Strauss in the house 

Die Fledermaus is opera at its best and most wicked

To this day, I vehemently deny the allegation that I snored through most of the first opera I ever saw. The accusation came from none other than my dear mother. I can’t say that I can defend myself; I was asleep, after all. And, in all fairness, I was only six, a little slip of a thing in a velvet dress and maryjanes that, from the crushed velour seat in which I watched (or slept) did not reach the floor. What is clear, however—no soporific confusion here—is that no one will snore during this week’s production of Die Fledermaus.

Now, I can only imagine what you are thinking: Opera is for old fogies, for men who wear ascots, for women who want to be seen, like some Henry James character, in their latest taffeta evening gowns, fanning themselves with gloved hands too delicate for the song-told story unfolding before them.

Well, think again. This English translation of the German opera, composed by Johann Strauss, is nothing less than wicked and witty and full of herky-jerky fun. Produced as a debut collaboration between the University of Montana’s Department of Music and MCT Community Theatre, Die Fledermaus brings together the emphatic, crystal-shattering voices of opera with the added dialogue of operetta, and the comic, sexy story line of revenge and mistaken identity of which Voltaire and the best from Vaudeville would have been proud.

Here’s how it starts: Gabriel von Eisenstein’s old college buddy, Falke, convinces him to come to a costume ball as a way to postpone turning himself in for his eight-day jail sentence for a minor offense. Falke has been cooking up a little revengeful scheme to “repay” a joke Eisenstein once played on him: After another night of decadence and debauchery at a masquerade ball, Eisenstein abandoned Falke on a public park bench, leaving him inebriated and passed out in his bat costume, only to awaken to the sniggering of Sunday morning passersby.

Once they arrive at the ball at the palace of Prince Orlofsky—a bored, spoiled and effeminate prince, and, not surprisingly, performed by a woman with a mezzo soprano voice—all hell breaks loose. It has already come to pass that Rosalinda, Eisenstein’s wife, has been invited to the ball and told in a letter that her husband will be there drinking and shamelessly flirting with the long-legged young beauties. She arrives, striking and irresistible in costume and mask, allegedly a Hungarian countess.
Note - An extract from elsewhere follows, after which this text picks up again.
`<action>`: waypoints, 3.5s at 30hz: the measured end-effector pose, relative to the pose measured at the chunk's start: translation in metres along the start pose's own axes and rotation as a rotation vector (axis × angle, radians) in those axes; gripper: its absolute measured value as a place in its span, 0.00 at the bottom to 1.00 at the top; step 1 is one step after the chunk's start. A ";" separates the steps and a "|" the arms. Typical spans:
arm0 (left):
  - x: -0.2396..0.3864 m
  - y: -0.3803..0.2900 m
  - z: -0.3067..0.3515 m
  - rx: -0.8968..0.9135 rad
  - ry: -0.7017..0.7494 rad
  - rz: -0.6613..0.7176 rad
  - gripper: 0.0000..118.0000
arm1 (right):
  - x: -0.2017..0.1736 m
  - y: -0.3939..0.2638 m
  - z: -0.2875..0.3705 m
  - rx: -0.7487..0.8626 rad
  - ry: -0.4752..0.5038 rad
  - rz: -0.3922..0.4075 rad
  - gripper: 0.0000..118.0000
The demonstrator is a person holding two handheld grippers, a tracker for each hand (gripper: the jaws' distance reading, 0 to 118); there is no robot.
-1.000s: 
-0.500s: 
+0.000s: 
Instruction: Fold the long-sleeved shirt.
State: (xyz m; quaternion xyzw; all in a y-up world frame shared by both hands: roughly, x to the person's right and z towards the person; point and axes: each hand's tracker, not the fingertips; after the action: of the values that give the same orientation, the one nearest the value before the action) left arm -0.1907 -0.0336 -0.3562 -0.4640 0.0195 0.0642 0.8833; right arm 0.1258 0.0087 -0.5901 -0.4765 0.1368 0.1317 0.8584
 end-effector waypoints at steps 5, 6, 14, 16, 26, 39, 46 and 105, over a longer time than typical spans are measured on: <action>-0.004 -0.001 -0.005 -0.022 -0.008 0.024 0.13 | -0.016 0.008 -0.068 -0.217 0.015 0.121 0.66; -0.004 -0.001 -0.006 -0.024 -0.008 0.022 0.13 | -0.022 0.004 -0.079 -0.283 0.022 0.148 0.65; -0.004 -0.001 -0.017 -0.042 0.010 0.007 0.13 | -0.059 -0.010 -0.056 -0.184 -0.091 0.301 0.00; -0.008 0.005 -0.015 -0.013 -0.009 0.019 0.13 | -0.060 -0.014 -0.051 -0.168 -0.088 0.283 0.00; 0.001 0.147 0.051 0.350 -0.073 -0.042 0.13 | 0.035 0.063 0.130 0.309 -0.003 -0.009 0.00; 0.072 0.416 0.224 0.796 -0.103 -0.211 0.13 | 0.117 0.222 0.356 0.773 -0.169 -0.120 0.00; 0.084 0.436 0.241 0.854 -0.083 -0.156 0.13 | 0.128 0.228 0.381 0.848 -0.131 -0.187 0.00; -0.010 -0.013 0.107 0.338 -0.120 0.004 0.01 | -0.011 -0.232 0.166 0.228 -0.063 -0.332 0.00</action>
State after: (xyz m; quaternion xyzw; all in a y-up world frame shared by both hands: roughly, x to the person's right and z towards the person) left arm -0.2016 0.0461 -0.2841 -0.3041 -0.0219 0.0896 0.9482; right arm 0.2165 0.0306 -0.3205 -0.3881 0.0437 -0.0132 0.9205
She gets to observe her husband and play the coquette, while he has no idea that he is shamelessly flirting with his own wife.

We know, too, that before she arrived, her old flame, Alfred, is arrested at her home, mistaken for her husband, Eisenstein. The story continues to twist and turn with much flirting going on, and even more champagne imbibed. The policeman who mistakenly arrested Rosalinda’s old admirer befriends Eisenstein at the party, where they both drink more than their share, then meet up again at the jail when Eisenstein finally staggers in before the clock strikes midnight to commence his term behind bars.
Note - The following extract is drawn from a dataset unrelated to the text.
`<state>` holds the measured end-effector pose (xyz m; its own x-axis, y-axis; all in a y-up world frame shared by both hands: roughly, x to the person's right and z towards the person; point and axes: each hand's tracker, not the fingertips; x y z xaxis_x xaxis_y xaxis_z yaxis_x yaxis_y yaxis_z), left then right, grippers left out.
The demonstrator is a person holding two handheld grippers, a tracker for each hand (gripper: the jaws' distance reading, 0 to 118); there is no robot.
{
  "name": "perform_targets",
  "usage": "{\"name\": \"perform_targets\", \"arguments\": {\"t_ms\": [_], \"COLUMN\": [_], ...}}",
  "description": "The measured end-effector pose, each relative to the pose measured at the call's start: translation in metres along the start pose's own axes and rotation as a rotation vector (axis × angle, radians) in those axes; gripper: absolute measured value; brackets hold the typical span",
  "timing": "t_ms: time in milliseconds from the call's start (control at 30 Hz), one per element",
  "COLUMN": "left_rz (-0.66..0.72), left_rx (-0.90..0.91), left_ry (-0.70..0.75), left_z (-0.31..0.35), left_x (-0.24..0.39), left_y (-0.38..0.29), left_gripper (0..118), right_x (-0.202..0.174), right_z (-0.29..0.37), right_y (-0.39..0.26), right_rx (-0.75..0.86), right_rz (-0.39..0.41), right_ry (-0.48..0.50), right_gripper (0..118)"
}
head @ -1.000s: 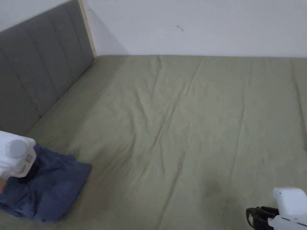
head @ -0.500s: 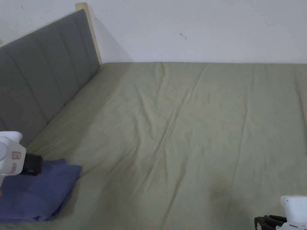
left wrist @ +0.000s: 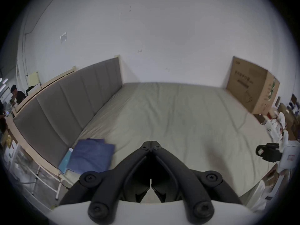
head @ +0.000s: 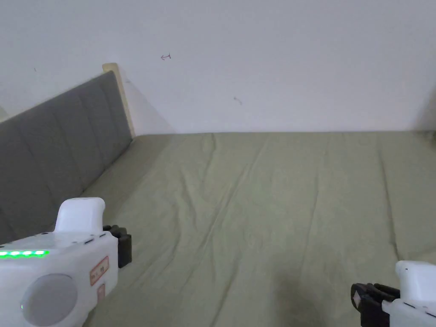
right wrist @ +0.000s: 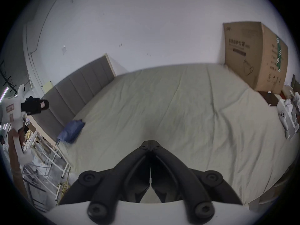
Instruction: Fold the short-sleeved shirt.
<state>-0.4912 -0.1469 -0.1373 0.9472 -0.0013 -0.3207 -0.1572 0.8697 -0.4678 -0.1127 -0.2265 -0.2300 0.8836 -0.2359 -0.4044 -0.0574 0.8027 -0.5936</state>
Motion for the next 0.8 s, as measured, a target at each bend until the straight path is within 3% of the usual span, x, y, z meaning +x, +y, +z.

By the end of the final act, masks are removed, identities are revealed, truths are told, maids are again maids, spouses are forgiven (maybe!), and the thick, unpleasant fog of a champagne hangover settles upon many a skull. More than that I cannot say without spoiling all the secrets.

“One of the biggest challenges in putting this show up has been trying to give each cast enough time to get comfortable, enough time to work together to bring the opera to life,” says MCT Director Joe Martinez, about the 35 roles and ensemble cast members who had to be double cast. Die Fledermaus is his first opera, though he has worked with the UM Music Department before on several shows and presentations. “I had to get used to not wanting to block everything, to be OK with the fact that a performer is just standing there and singing. Opera is not like musical theatre where the actors sing and move and dance and push the story along all at once.”
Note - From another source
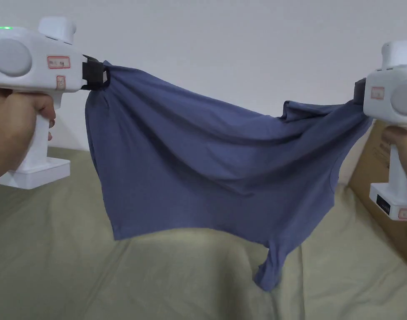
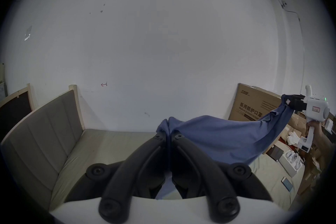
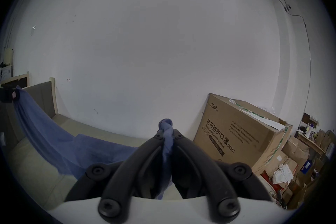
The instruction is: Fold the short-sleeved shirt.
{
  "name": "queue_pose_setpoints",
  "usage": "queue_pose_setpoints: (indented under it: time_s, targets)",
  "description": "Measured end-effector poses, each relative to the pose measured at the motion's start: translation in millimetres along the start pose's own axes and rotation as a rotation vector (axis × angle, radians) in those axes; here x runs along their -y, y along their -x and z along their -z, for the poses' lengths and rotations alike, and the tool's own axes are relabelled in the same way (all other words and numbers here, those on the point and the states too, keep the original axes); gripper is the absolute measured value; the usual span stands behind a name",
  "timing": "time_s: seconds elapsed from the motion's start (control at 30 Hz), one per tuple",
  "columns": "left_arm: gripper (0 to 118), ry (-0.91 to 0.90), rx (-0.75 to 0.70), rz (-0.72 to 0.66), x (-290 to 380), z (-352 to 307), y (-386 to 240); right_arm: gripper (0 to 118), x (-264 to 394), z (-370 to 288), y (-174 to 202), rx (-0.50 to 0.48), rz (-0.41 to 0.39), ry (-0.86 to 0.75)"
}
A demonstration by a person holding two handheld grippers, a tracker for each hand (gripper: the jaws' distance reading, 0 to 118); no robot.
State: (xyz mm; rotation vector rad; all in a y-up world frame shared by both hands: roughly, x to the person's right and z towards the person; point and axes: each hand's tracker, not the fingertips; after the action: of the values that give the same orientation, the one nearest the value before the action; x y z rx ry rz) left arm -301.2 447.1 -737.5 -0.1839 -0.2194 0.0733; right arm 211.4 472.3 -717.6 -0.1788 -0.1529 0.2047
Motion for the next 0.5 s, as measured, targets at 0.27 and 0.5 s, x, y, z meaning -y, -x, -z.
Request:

“I am really excited about this show. We’re hoping this sort of collaboration with MCT will grow and we can do something like this yearly,” says Professor Stephen Kalm, acting chair and director of Opera Theatre for the Music Department. “The MCT Theatre is perfect for opera,” he adds, pointing to the full orchestra pit and all around him to the walls and ceiling and floor, the space that makes for good acoustics. “This is a wonderful opportunity for the students, and I think Missoula is a community that loves opera, if the recent packed house when the Utah Opera came to perform Cinderella was any indication.”

As it turns out, the rehearsal process for Die Fledermaus had some of the same flavor as the show itself. A week before opening, the actor playing Alfred, Rosalinda’s old flame who was mistakenly carted off to prison instead of Eisenstein, won an opera competition and was temporarily away from rehearsal, singing in Seattle. Ironically, the role of Alfred was one of only two that had not been double cast, so his understudy was to fill in during his absence. The understudy, however, mysteriously lost his voice. So, during the rehearsal, Professor Kalm was off-stage singing and speaking the role, while the understudy lip-synched the words. There was a sense that some cousin to Cyrano de Bergerac was trying to elbow his way into the performance.

When asked if there is some significance to why Falke’s costume was a bat, a “flying mouse” that lends the opera its name, Martinez laughs. He says he doesn’t know, but a smile slides across his face that makes me wonder otherwise.